§ **Supplied data**:
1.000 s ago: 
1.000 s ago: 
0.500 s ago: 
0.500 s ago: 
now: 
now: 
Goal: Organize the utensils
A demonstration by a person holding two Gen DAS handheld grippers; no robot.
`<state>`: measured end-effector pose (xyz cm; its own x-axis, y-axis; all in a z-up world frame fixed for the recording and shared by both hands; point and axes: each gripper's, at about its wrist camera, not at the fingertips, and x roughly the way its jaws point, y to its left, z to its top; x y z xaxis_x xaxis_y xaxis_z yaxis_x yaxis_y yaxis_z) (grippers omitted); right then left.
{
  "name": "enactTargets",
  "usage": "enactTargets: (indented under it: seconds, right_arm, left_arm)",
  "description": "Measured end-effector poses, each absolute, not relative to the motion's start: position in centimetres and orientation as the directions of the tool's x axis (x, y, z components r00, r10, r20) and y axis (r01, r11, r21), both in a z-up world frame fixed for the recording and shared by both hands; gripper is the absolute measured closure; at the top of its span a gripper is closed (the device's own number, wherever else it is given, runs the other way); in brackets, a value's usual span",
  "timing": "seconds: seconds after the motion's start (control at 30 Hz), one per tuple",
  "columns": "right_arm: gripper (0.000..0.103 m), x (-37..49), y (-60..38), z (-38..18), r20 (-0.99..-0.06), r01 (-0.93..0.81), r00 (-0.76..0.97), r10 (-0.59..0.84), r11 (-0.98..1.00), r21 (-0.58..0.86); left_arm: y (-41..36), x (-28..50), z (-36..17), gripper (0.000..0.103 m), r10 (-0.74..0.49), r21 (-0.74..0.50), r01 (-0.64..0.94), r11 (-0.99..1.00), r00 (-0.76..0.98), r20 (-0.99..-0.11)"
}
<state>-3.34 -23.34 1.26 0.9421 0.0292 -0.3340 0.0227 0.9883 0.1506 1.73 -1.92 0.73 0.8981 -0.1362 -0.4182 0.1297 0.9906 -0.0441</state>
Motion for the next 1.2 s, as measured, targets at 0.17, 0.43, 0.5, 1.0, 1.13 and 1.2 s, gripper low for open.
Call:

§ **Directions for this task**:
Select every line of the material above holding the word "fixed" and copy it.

§ **Output**:
`<state>`: measured end-effector pose (xyz cm; its own x-axis, y-axis; all in a z-up world frame fixed for the recording and shared by both hands; point and axes: each gripper's, at about its wrist camera, not at the fingertips, and x roughly the way its jaws point, y to its left, z to its top; x y z xaxis_x xaxis_y xaxis_z yaxis_x yaxis_y yaxis_z) (grippers omitted); right then left.
  "description": "Measured end-effector poses, each absolute, not relative to the motion's start: position in centimetres and orientation as the directions of the tool's x axis (x, y, z components r00, r10, r20) and y axis (r01, r11, r21), both in a z-up world frame fixed for the recording and shared by both hands; gripper is the absolute measured closure; at the top of its span a gripper is closed (the device's own number, wherever else it is given, runs the other way); in brackets, a value's usual span",

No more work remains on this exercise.